Ваша честь, ленивые философы очень странные, даже если смотреть на них в бинокль. Но и без оптики с ними тоже не так все понятно. Вероятно они подмечают гораздо больше явлений чем простые обитатели глубин и видят гораздо вертикальней чем все остальные, пусть и живут среди обыкновенных горизонтальных подозреваемых. В наше непростое время, когда шаг вниз шаг вверх считается побегом, суду черезвычайно трудно вынести справедливое суждение о бунте лентяя склонного к философии, поскольку, Ваша честь, он большую часть жизни проводит лёжа на диване с книгой. Лежит, подлец, и вздыхает. Некоторые исследователи полагают, что он так бунтует. Но это нонсенс - бунтовать лёжа. У нас, Ваша честь, каждый дурак знает, что в России бунтуют исключительно на коленях. Защита, Ваша честь, полагает, что он просто не понимает против кого бороться и на кого наступать, потому что несправедливость заполняет воздух наших легких, пространство наших мыслей, шахты наших сердец, горизонты событий и молчание оцепенелых небесных светил.
Конечно, никто не спорит, мятежный ангел-бунтарь более свеж, более привлекателен и сексуален, но все же таки совершено бесполезен, а то и просто дурак, поскольку ещё не отведал скрепного зловонного благоразумия, в котором тонут все ваши нарративы и задыхаются все наши высокие порывы. В отличие от ангелов и примкнувшим к ним ноунеймов даже самый завалящий, самый никчемный ленивый мыслитель, включая нашего подзащитного, без труда понимает, что в этом мире все находится не на своем месте, начиная с самого мира. Поэтому его не бесит зрелище постчеловеческого ренессанса: рождение, скрепы, любовь, климат, деньги, смерть, смерть за деньги, странные бородатые мужчины в женских платьях с кадилами, гордые стукачи, бодрые иагенты, орешники, дубравы, томатная паста из яблок, демография, молоко без молока и бензин со спиртом. Наш подзащитный хорошо знает - разложение управляет законами жизни. Разложение, а не это вот всё.

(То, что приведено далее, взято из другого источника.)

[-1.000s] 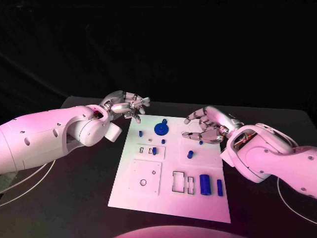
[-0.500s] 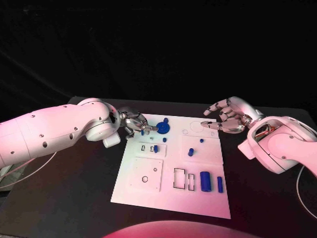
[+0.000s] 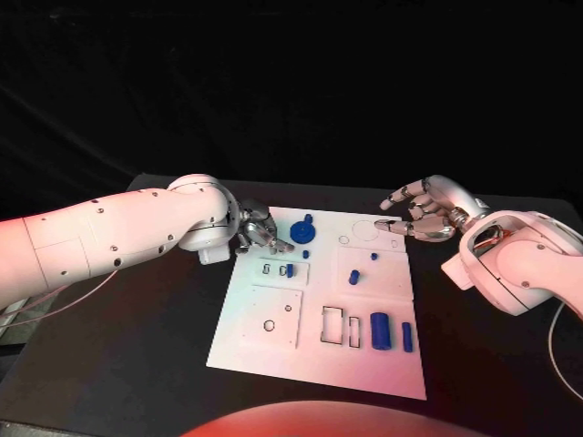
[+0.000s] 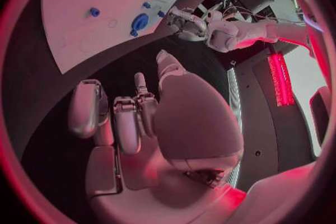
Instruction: Assemble the parts on the task board
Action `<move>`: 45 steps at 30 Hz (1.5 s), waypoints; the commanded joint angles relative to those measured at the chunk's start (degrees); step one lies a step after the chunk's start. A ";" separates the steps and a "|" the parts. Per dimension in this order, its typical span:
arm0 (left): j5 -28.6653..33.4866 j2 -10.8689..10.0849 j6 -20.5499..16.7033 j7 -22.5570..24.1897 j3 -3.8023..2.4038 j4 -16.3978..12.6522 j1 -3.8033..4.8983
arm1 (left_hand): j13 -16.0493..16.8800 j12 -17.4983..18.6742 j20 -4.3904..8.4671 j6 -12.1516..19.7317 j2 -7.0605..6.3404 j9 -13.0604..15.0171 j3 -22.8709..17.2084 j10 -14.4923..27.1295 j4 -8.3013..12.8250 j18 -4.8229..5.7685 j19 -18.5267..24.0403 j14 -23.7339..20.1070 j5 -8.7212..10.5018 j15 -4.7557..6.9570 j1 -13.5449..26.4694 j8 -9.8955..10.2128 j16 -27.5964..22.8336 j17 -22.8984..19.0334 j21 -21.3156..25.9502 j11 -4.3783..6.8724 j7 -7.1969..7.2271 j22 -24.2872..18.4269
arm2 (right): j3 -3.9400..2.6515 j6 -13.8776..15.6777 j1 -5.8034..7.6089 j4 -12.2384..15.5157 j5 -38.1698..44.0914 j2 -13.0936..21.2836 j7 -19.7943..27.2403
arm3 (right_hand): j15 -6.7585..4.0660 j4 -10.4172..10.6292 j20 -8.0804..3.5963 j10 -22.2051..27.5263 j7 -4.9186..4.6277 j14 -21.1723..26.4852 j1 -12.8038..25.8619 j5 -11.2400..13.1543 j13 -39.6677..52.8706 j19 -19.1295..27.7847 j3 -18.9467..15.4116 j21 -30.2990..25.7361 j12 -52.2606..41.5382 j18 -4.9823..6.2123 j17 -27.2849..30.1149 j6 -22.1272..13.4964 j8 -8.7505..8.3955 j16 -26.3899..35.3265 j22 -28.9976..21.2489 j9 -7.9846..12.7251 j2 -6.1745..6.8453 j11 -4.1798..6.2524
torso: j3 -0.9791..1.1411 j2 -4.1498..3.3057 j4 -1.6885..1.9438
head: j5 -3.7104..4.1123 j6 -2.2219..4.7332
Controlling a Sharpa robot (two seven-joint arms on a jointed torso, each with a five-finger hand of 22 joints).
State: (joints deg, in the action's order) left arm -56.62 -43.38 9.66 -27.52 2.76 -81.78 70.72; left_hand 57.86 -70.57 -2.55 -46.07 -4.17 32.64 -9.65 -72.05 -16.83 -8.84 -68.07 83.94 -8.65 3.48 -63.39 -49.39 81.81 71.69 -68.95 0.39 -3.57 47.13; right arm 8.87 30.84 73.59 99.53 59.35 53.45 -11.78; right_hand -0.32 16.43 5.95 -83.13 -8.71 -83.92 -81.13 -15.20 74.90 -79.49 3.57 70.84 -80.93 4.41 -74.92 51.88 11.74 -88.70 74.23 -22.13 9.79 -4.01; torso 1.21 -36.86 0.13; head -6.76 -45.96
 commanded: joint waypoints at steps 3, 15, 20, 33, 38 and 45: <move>-2.08 1.09 3.81 -1.46 0.25 0.37 0.13 | -0.19 0.15 -0.01 0.42 0.07 0.12 0.35 0.65 -0.10 0.88 0.41 1.29 0.27 0.24 0.85 -0.31 -0.12 -0.20 -0.19 -0.04 -0.06 -0.01 | 0.00 -0.90 0.01 -0.19 0.11 -0.14 -0.75 | 0.15 0.27 -0.04 0.46 0.05 -4.73 0.25 -0.11 5.60 0.46 -0.18 -0.18 0.20 0.43 -8.91 0.13 0.18 0.29 -0.07 -0.03 0.09 0.11 | -0.03 -0.13 -0.05 | 0.04 -0.25; -1.86 2.63 5.41 -1.64 0.67 0.89 0.13 | -0.35 0.22 -0.05 0.73 0.40 0.30 0.64 0.90 -0.12 0.89 0.58 1.18 0.35 0.17 1.48 -0.31 -0.21 -0.40 -0.27 -0.11 -0.14 0.07 | 0.01 -0.96 -0.01 -0.68 0.27 -0.52 -1.12 | 0.15 0.27 -0.04 0.46 0.05 -4.73 0.25 -0.11 5.60 0.46 -0.18 -0.18 0.20 0.43 -8.91 0.13 0.18 0.29 -0.07 -0.03 0.09 0.11 | -0.04 -0.10 0.04 | 0.16 -0.51; -1.70 3.25 6.71 -1.65 0.96 1.29 0.13 | -1.03 0.64 -0.08 0.94 0.67 0.38 0.64 1.41 -0.08 0.74 1.14 1.03 0.18 0.13 1.49 -0.27 -0.40 -0.81 0.11 -0.15 -0.19 -0.74 | 0.02 -0.97 -0.01 -0.77 0.30 -0.56 -1.23 | 0.14 0.27 -0.05 0.54 0.05 -4.70 0.36 -0.12 5.50 0.55 -0.25 -0.36 0.30 0.47 -8.81 0.02 0.19 0.32 -0.20 -0.01 0.08 0.11 | -0.07 -0.12 0.01 | 0.22 -0.51; -1.50 3.95 7.65 -1.66 1.16 1.57 0.12 | -1.39 0.87 -0.15 1.27 1.04 0.52 0.54 1.81 -0.02 0.69 1.47 0.91 -0.18 0.05 1.13 -0.22 -0.48 -0.95 0.20 -0.23 -0.27 -0.92 | 0.02 -0.97 -0.05 -1.02 0.42 -0.81 -1.35 | 0.14 0.27 -0.05 0.54 0.05 -4.70 0.36 -0.12 5.50 0.55 -0.25 -0.36 0.30 0.47 -8.81 0.02 0.19 0.32 -0.20 -0.01 0.08 0.11 | -0.06 -0.11 0.07 | 0.30 -0.76; -1.33 4.11 7.92 -1.67 1.19 1.67 0.12 | -1.39 0.87 -0.17 1.33 1.15 0.57 0.48 1.85 -0.01 0.70 1.48 0.89 -0.26 0.03 0.97 -0.22 -0.48 -0.96 0.15 -0.25 -0.28 -0.84 | 0.02 -0.99 -0.06 -1.10 0.43 -0.92 -1.37 | 0.14 0.27 -0.05 0.54 0.05 -4.70 0.36 -0.12 5.50 0.55 -0.25 -0.36 0.30 0.47 -8.81 0.02 0.19 0.32 -0.20 -0.01 0.08 0.11 | -0.08 -0.12 0.04 | 0.35 -0.82; -1.22 4.29 8.33 -1.70 1.23 2.02 0.11 | -1.54 0.94 -0.20 1.44 1.31 0.65 0.36 1.99 0.03 0.68 1.63 0.85 -0.36 0.01 0.56 -0.22 -0.51 -1.04 0.18 -0.27 -0.31 -0.93 | 0.03 -1.03 -0.08 -1.16 0.43 -1.01 -1.42 | 0.14 0.27 -0.05 0.54 0.05 -4.70 0.36 -0.12 5.50 0.55 -0.25 -0.36 0.30 0.47 -8.81 0.02 0.19 0.32 -0.20 -0.01 0.08 0.11 | -0.07 -0.18 0.02 | 0.35 -0.91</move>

Как мать и как женщина, скажу вам, Ваша честь, правду, пусть это и удар кое кому ниже пояса, но всетаки скажу - рядом с таким человеком, Ваша честь - только не завидуйте мне, уютно, тепло и спокойно. (В этом месте наклоняется и целует подсудимого в макушку) С ним можно быть уверенным, что он никогда не станет изобретать новые науки, вдыхать новую силу в одряхлевшие понятия, брать себе чужое, вливать молодое вино в старые меха, дрочить вприсядку или пилить сук на котором сидит. Он вообще не станет пилить. Пить будет, иногда много, иногда часто, а вот пилить - нет. Вот потому с таким философом очень приятно грустить. Нежная такая грусть получается, Ваша честь, тихая и нежная. Что-то вроде молчания ночного леса из которого ушли все ёжики. Или шепота тростника, который никогда не встречал ветра.
Обвинение настаивает на суровом приговоре. Оно желает приговорить его к 99 часам сочувствия самому себе, за лежание без цели и чтение без разбора. Это жестоко Ваша честь. Нельзя сочувствовать самому себе. Самим себе сочувствуют только примитивные люди, например политики. Но ведь мой подзащитный не политик. Он всегда говорил нам, что почему-то жизнь устроена так, что с годами дел только прибавляется, именно поэтому его интересует лишь движение мысли, а не дела и поступки. Он считает что движение мысли это красиво, потому что мыслить трудно. Трудиться легко, а вот думать - сто раз вспотеешь, пока что нибудь сочинишь и запишешь.
Именно поэтому наш подзащитный никогда не станет - тут я позволю себе, Ваша честь, процитировать любимого Вами Марселя Пруста - "связывать нить минут, часов, дней, десятилетий и стран". Он давно раскусил весь этот маскарад. И вовремя устранился из него. И даже сам криптодьявол с москоу сити не сможет искусить его будущим в этой немолодой, слегка подванивающей трупом, отдельной цивилизации.
Прошу вас Ваша честь смягчить приговор и присудить ему диван с книгами и вид из окна на синее море под нашим неусыпным надзором.
Миру мурр, Ваша Честь. (Поправляет парик, садится рядом с ленивым философом, прижимается к нему своей высокой грудью, потом повторно целует его в макушку.)